Silicon isotopic fractionation during adsorption of aqueous monosilicic acid onto iron oxide

Abstract

The quantification of silicon isotopic fractionation by biotic and abiotic processes contributes to the understanding of the Si continental cycle. In soils, light Si isotopes are selectively taken up by plants, and concentrate in secondary clay-sized minerals. Si can readily be retrieved from soil solution through the specific adsorption of monosilicic acid ( H 4 Si O 4 0 ) by iron oxides. Here, we report on the Si-isotopic fractionation during H 4 Si O 4 0 adsorption on synthesized ferrihydrite and goethite in batch experiment series designed as function of time (0–504 h) and initial concentration (ic) of Si in solution (0.21–1.80 mM), at 20 °C, constant pH (5.5) and ionic strength (1 mM). At various contact times, the δ 29Si vs. NBS28 compositions were determined in selected solutions (ic = 0.64 and 1.06 mM Si) by MC–ICP–MS in dry plasma mode with external Mg doping with an average precision of ±0.08‰ (±2 σ SEM). Per oxide mass, ferrihydrite (74–86% of initial Si loading) adsorbed more Si than goethite (37–69%) after 504 h of contact over the range of initial Si concentration 0.42–1.80 mM. Measured against its initial composition (δ 29Si = +0.01 ± 0.04‰ (±2 σ SD)), the remaining solution was systematically enriched in 29Si, reaching maximum δ 29Si values of +0.70 ± 0.07‰ for ferrihydrite and +0.50 ± 0.08‰ for goethite for ic 1.06 mM. The progressive 29Si enrichment of the solution fitted better a Rayleigh distillation path than a steady state model. The fractionation factor 29ε (±1 σ SD) was estimated at −0.54 ± 0.03‰ for ferrihydrite and −0.81 ± 0.12‰ for goethite.

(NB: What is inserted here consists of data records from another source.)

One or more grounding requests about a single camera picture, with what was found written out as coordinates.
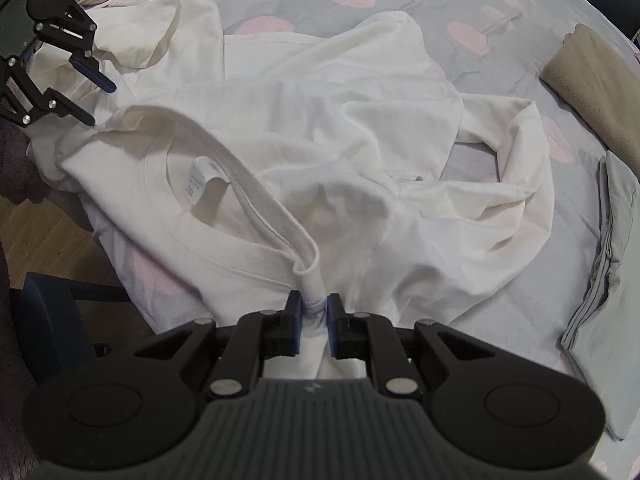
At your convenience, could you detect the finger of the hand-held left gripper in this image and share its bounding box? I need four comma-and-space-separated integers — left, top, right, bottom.
0, 57, 96, 127
32, 2, 119, 95

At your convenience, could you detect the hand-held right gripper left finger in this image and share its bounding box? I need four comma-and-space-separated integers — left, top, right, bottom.
132, 291, 305, 401

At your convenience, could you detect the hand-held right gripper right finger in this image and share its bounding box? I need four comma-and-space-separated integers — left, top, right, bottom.
325, 292, 496, 401

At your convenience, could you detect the white t-shirt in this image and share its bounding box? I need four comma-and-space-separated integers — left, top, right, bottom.
25, 0, 556, 382

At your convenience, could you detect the purple fluffy rug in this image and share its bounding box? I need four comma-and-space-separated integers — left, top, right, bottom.
0, 120, 39, 204

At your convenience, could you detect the blue chair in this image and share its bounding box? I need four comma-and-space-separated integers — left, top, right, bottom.
10, 272, 132, 387

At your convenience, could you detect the bed with pink-dotted sheet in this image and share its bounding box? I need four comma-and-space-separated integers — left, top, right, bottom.
82, 0, 640, 461

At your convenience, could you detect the grey-green garment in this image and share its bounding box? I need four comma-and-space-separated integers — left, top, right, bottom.
560, 150, 640, 442

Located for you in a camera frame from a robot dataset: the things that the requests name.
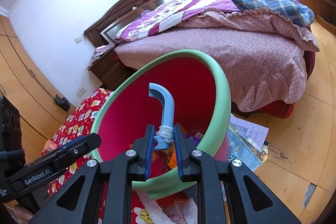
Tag red smiley flower printed blanket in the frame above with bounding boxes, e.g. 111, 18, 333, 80
41, 88, 201, 224

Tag person's left hand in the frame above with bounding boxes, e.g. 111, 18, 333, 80
13, 206, 36, 223

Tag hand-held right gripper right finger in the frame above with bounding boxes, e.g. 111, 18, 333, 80
173, 124, 302, 224

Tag red bin with green rim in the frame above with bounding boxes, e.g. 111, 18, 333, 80
91, 49, 232, 201

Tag dark wooden headboard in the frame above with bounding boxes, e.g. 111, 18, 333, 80
84, 0, 183, 50

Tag blue plastic hook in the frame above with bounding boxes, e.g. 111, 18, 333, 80
148, 82, 175, 151

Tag blue plaid pillow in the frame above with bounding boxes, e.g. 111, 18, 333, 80
230, 0, 315, 28

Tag black bag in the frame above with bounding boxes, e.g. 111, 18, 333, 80
54, 95, 70, 110

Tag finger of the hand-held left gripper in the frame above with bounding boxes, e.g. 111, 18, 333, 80
58, 135, 87, 150
52, 133, 102, 175

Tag wooden wardrobe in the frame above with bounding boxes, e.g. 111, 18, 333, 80
0, 15, 79, 161

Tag dark wooden nightstand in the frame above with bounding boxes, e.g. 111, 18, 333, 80
88, 51, 132, 90

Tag bed with pink sheet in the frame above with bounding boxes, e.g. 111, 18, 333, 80
114, 27, 309, 113

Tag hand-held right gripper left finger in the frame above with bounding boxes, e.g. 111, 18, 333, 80
28, 125, 156, 224

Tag pink folded clothes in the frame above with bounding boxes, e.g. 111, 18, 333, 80
87, 43, 116, 68

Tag orange box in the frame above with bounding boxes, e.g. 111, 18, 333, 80
42, 139, 57, 155

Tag dark glossy magazine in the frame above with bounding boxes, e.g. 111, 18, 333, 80
224, 130, 268, 172

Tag white booklet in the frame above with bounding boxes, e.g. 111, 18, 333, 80
231, 115, 269, 147

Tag purple bag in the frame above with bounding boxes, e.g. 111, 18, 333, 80
188, 135, 204, 146

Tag purple patchwork quilt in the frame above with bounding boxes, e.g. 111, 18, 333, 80
113, 0, 319, 52

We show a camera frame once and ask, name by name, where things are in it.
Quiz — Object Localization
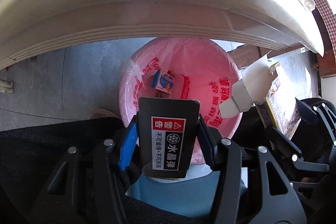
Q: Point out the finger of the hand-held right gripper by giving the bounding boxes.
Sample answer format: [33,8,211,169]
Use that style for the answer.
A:
[264,126,330,173]
[295,97,336,147]

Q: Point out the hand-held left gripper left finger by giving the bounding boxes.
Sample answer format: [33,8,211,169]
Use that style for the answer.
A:
[28,119,139,224]

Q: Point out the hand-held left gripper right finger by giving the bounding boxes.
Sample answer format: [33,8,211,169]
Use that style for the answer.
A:
[198,114,307,224]

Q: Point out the brown and yellow box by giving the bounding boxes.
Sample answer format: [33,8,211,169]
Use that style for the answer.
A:
[219,51,302,139]

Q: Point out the black box with red label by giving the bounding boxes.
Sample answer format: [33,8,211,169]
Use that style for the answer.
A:
[138,97,200,178]

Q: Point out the blue medicine box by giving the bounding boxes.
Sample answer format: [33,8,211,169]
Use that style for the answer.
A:
[151,69,176,94]

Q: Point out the pink trash bin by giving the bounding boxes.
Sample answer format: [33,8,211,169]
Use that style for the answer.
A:
[119,37,243,164]

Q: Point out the beige slipper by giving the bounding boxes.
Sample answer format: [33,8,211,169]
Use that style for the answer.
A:
[89,108,122,120]

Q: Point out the light blue plastic stool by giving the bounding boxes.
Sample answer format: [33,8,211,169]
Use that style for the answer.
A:
[126,161,247,219]

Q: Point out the red checkered tablecloth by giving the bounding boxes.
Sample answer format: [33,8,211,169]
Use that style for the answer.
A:
[302,0,336,56]

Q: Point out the beige wooden coffee table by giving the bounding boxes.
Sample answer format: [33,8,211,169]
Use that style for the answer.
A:
[0,0,328,94]

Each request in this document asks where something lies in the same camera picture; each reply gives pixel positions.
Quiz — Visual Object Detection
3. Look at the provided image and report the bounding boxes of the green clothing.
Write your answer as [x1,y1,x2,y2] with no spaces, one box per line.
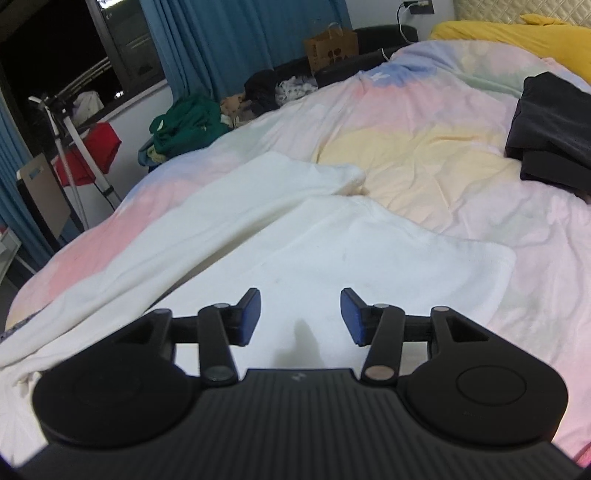
[148,94,232,158]

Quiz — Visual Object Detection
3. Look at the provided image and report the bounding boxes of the garment steamer stand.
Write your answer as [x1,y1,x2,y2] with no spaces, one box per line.
[28,93,123,232]

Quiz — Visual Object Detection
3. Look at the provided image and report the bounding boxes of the white pants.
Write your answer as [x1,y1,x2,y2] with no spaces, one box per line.
[0,151,518,407]

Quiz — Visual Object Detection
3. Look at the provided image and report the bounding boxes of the blue curtain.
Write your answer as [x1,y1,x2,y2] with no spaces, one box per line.
[139,0,354,101]
[0,106,81,261]

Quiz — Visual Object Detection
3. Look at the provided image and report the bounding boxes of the dark window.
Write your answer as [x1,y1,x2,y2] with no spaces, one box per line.
[0,0,168,121]

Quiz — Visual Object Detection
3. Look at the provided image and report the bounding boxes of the pastel duvet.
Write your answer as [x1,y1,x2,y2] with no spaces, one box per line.
[0,39,591,480]

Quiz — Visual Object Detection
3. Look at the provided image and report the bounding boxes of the red cloth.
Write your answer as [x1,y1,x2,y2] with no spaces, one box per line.
[54,122,123,186]

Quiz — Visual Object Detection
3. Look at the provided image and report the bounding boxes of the folded black framed board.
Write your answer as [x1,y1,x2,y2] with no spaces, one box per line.
[15,154,71,241]

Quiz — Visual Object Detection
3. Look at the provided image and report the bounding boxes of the white charging cable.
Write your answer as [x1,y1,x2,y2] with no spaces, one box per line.
[381,4,409,62]

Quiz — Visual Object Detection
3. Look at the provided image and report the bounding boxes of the white hanging cloth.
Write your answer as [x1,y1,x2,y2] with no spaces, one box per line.
[73,90,105,126]

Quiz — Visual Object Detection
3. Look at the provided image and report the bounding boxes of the dark clothes pile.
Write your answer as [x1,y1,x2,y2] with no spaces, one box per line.
[243,69,283,114]

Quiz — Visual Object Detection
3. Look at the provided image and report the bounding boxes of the black sofa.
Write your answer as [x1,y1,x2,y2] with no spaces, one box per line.
[272,25,419,89]

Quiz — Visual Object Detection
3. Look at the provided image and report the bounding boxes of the yellow pillow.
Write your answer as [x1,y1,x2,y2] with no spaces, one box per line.
[429,14,591,86]

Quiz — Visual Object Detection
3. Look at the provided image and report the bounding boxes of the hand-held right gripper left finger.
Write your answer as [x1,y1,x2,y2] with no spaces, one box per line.
[113,287,263,387]

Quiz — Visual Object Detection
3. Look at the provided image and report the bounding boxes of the quilted beige headboard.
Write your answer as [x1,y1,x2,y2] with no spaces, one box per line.
[454,0,591,27]

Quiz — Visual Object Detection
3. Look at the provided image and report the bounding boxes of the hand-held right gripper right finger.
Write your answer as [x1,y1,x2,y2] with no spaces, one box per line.
[339,286,493,384]

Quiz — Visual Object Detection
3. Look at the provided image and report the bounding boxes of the beige plush toy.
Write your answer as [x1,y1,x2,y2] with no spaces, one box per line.
[220,94,249,123]

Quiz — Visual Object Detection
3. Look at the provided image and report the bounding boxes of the folded black clothes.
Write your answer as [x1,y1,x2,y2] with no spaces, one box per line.
[504,71,591,205]

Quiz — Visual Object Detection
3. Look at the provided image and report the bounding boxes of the white patterned cloth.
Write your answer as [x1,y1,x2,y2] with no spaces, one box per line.
[276,77,320,103]

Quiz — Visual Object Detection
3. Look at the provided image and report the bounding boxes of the brown paper bag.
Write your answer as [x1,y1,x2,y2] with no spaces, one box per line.
[303,21,360,75]

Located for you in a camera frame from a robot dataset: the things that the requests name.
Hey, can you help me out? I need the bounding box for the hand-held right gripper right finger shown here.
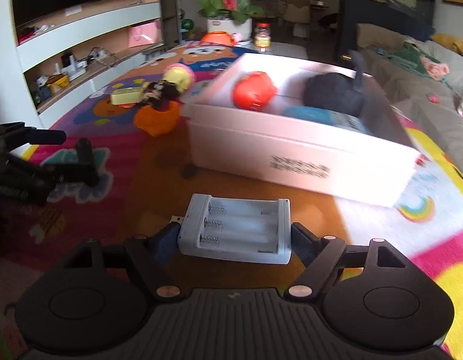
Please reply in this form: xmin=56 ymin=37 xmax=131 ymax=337
xmin=284 ymin=222 xmax=408 ymax=302

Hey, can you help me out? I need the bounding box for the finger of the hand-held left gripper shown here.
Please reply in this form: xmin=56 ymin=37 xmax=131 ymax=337
xmin=14 ymin=139 xmax=101 ymax=187
xmin=14 ymin=129 xmax=67 ymax=147

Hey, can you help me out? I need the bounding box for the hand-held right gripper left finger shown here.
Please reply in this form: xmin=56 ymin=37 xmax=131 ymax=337
xmin=62 ymin=222 xmax=181 ymax=301

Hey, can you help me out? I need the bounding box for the white battery holder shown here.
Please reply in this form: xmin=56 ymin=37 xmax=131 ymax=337
xmin=177 ymin=194 xmax=293 ymax=265

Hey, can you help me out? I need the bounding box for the yellow block toy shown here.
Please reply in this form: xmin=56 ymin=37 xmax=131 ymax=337
xmin=110 ymin=87 xmax=144 ymax=106

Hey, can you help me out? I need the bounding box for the yellow pink toy ball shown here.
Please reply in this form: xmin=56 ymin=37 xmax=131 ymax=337
xmin=162 ymin=64 xmax=195 ymax=92

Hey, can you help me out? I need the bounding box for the pink cardboard box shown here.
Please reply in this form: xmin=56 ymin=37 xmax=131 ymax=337
xmin=181 ymin=52 xmax=421 ymax=209

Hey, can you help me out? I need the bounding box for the light blue packet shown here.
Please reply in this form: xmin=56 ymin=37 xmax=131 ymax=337
xmin=282 ymin=106 xmax=367 ymax=134

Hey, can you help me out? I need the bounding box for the black plush toy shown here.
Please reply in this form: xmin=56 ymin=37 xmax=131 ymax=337
xmin=302 ymin=50 xmax=369 ymax=118

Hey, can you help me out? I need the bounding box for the red ball toy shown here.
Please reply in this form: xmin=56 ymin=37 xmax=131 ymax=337
xmin=232 ymin=70 xmax=278 ymax=112

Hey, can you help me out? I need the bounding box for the colourful printed play mat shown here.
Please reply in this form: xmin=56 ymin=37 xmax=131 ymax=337
xmin=0 ymin=41 xmax=463 ymax=360

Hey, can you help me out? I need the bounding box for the white router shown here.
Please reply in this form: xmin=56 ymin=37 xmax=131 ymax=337
xmin=55 ymin=50 xmax=87 ymax=81

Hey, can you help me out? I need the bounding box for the white wooden TV cabinet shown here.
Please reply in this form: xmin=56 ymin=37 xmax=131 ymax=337
xmin=0 ymin=0 xmax=166 ymax=128

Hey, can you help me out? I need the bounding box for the pink gift bag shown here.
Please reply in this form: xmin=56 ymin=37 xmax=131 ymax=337
xmin=128 ymin=22 xmax=159 ymax=48

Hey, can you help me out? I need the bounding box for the grey sofa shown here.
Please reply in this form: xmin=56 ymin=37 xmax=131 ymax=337
xmin=357 ymin=22 xmax=463 ymax=184

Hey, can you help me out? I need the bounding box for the potted pink orchid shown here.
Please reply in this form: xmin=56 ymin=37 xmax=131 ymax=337
xmin=193 ymin=0 xmax=265 ymax=42

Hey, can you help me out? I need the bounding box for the red-lidded candy jar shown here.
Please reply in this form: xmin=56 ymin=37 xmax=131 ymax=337
xmin=254 ymin=22 xmax=273 ymax=48

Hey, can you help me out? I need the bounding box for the green cloth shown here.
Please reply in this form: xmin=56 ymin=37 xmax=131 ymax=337
xmin=381 ymin=41 xmax=434 ymax=77

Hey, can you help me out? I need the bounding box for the pink garment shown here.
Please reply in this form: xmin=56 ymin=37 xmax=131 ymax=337
xmin=421 ymin=55 xmax=450 ymax=81

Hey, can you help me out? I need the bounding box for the dark dining chair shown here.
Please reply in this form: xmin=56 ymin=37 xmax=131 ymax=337
xmin=319 ymin=13 xmax=339 ymax=31

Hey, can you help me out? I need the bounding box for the beige dining chair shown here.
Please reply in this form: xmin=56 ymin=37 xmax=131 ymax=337
xmin=284 ymin=0 xmax=311 ymax=38

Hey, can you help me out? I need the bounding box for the dark cabinet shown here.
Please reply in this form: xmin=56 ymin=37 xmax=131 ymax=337
xmin=336 ymin=0 xmax=436 ymax=64

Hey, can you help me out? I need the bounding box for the yellow pillow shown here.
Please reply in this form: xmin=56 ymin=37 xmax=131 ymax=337
xmin=430 ymin=33 xmax=463 ymax=61

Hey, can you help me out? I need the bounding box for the power strip with cables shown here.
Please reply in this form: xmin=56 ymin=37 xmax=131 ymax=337
xmin=87 ymin=47 xmax=116 ymax=68

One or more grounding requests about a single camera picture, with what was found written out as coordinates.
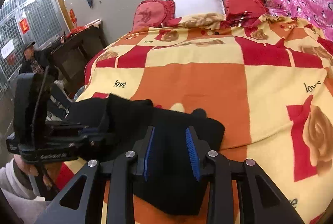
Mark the red paper wall decoration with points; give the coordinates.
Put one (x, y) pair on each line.
(73, 16)
(24, 26)

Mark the faded red heart pillow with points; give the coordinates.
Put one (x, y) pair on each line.
(151, 14)

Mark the person's left hand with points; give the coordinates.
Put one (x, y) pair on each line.
(27, 167)

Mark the white pillow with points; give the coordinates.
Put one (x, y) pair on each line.
(200, 1)

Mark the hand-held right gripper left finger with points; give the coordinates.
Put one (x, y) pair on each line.
(149, 151)

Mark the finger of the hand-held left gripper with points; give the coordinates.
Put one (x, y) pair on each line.
(96, 144)
(89, 130)

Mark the black pants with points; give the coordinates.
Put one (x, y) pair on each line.
(169, 187)

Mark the red items on table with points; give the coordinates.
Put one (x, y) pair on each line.
(76, 30)

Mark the dark wooden table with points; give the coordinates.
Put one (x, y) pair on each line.
(75, 49)

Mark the bright red heart pillow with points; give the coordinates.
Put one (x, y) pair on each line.
(244, 4)

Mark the lace table cloth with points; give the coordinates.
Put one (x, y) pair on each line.
(92, 22)

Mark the person's left forearm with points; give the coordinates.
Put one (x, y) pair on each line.
(15, 192)

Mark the barred window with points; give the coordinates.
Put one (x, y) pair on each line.
(26, 13)

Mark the bundle of metal hangers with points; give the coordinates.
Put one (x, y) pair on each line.
(242, 20)

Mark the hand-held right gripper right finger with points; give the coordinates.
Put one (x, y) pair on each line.
(192, 151)

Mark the printed blanket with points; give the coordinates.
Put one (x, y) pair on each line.
(208, 70)

Our data imply that the sorption of H 4 Si O 4 0 onto synthetic iron oxides produced a distinct Si-isotopic fractionation for the two types of oxide but in the same order than that generated by Si uptake by plants and diatoms. They further suggest that the concentration of light Si isotopes in the clay fraction of soils is partly due to H 4 Si O 4 0 sorption onto secondary clay-sized iron oxides.